§ Exercise instructions
Your answer needs to include each line of the records in which the string "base" can be found.
Start of Record excerpts
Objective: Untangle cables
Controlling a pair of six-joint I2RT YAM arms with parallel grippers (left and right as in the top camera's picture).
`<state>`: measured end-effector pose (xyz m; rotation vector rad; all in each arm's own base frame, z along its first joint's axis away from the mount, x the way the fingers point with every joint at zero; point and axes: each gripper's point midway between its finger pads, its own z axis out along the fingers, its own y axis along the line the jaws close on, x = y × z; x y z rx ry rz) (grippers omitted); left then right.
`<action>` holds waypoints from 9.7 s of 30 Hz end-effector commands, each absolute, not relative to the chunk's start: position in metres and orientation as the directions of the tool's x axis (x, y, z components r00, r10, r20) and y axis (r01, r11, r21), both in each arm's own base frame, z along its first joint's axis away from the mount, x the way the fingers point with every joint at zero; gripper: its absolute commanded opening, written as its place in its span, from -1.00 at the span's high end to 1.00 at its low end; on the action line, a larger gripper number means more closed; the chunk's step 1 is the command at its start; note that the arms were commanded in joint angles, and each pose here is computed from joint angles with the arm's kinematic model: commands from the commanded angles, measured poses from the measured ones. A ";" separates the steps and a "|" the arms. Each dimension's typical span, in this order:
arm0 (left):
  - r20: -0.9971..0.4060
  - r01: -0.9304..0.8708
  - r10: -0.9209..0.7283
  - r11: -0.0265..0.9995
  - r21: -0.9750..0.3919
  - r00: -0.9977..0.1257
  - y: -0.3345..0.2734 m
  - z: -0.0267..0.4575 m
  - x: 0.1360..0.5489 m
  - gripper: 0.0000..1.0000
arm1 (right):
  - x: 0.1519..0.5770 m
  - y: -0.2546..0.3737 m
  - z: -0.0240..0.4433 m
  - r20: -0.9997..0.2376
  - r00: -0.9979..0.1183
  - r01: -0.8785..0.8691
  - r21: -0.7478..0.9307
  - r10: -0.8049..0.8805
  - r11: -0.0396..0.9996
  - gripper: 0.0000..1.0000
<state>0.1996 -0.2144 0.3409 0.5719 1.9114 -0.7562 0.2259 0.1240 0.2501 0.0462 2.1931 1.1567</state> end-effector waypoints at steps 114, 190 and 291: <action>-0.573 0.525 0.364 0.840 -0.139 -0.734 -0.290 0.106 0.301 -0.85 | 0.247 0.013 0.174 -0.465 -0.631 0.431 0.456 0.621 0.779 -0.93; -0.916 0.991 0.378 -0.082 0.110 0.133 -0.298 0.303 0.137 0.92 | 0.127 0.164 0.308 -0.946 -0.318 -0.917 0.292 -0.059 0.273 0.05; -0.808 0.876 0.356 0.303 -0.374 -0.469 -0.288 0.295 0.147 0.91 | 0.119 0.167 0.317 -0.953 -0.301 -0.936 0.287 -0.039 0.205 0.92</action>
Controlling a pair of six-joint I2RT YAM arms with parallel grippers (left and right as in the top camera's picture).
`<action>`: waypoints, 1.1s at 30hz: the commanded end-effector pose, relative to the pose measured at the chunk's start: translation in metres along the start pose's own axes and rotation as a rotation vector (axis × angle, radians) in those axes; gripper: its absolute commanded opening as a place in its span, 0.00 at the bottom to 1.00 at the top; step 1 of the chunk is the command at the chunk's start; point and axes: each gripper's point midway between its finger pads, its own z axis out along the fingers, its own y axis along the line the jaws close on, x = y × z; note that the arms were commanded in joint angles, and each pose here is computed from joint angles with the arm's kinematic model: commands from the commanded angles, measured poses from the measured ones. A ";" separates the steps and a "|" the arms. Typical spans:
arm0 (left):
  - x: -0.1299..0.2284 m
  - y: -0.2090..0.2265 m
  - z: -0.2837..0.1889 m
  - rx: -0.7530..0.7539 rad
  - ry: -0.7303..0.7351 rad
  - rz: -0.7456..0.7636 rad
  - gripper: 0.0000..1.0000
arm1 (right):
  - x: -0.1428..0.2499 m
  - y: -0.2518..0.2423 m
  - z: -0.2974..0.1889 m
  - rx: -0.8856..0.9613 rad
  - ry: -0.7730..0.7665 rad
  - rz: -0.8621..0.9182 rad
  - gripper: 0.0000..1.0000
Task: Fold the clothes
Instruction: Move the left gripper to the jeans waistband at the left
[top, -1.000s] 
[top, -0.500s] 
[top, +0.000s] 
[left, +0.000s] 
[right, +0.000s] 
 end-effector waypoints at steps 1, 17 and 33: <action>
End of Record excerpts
§ Response to this exercise
`<state>`: measured end-effector pose (xyz m; rotation vector rad; all in each arm's own base frame, z along its first joint's axis away from the mount, x the way the fingers point with every joint at zero; point and axes: each gripper's point midway between its finger pads, its own z axis out along the fingers, its own y axis along the line the jaws close on, x = y × z; x y z rx ry rz) (grippers omitted); left then right.
`<action>` holds waypoints from 9.7 s of 30 Hz end-effector commands, each absolute, not relative to the chunk's start: position in metres and orientation as the directions of the tool's x axis (x, y, z components r00, r10, r20) and y axis (r01, r11, r21), both in each arm's own base frame, z along its first joint's axis away from the mount, x the way the fingers point with every joint at zero; gripper: its absolute commanded opening, written as its place in its span, from -1.00 at the span's high end to 1.00 at its low end; on the action line, a larger gripper number means more closed; the chunk's step 1 is the command at its start; note that the arms were commanded in joint angles, and each pose here is computed from joint angles with the arm's kinematic model: commands from the commanded angles, measured poses from the measured ones. A ";" separates the steps and a "|" the arms. Each dimension's typical span, in this order:

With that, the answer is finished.